- [About this exercise]: Tally the lines in the listing below that hold the string "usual", and reply with that tally alone.

- [Dataset content]:
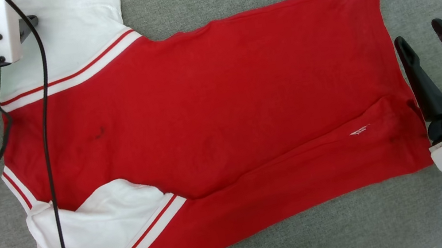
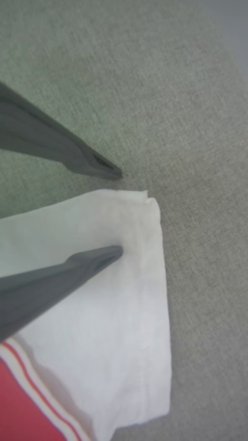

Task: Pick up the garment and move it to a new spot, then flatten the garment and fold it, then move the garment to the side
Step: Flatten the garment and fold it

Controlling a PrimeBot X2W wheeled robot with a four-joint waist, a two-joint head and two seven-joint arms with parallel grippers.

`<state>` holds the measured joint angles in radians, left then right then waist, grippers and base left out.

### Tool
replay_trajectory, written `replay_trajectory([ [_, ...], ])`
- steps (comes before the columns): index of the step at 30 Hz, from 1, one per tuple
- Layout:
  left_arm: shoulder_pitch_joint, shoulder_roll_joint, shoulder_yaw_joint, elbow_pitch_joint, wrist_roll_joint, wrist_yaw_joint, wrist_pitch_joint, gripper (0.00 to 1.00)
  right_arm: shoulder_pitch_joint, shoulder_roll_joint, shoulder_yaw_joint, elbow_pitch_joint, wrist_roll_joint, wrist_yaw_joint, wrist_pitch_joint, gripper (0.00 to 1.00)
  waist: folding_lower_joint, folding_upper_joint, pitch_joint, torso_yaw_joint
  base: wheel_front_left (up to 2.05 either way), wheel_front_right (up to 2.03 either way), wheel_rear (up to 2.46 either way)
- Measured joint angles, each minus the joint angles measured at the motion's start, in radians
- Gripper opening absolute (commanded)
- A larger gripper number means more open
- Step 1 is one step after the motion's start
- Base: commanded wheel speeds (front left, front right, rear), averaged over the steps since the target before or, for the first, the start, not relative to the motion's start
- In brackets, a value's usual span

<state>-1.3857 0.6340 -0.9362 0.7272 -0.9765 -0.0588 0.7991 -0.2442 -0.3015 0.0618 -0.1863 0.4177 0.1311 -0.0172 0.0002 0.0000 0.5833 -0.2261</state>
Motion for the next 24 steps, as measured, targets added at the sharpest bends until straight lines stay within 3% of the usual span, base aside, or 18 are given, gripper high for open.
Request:
replay_trajectory([
  [3,0.004,-0.011,-0.003,0.009,-0.006,-0.013,-0.002,1.00,-0.003,-0.001,-0.007,0.010,0.000,0.000,-0.005,1.00,0.0000,0.0000,-0.001,0.003,0.00,0.00,0.00],
  [4,0.004,-0.013,-0.006,0.010,-0.005,-0.019,-0.005,0.46,-0.004,-0.001,-0.007,0.014,0.000,0.000,-0.007,1.00,-0.0001,0.0000,-0.002,0.004,0.00,0.00,0.00],
  [5,0.004,-0.014,-0.010,0.011,-0.004,-0.022,-0.012,0.00,-0.007,-0.001,-0.007,0.018,0.000,0.000,-0.009,1.00,-0.0001,0.0000,-0.002,0.006,0.00,0.00,0.00],
  [15,0.004,-0.043,-0.018,0.036,0.014,-0.049,-0.131,0.00,-0.049,-0.028,-0.020,0.034,0.000,0.000,-0.004,1.00,-0.0001,0.0000,-0.030,0.026,0.00,0.00,0.00],
  [24,0.051,-0.070,-0.053,-0.032,0.013,-0.067,-0.247,0.00,-0.150,-0.169,-0.064,0.044,0.021,0.000,0.136,1.00,-0.0001,0.0000,-0.098,0.081,0.00,0.00,0.00],
])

- [Task solution]: 2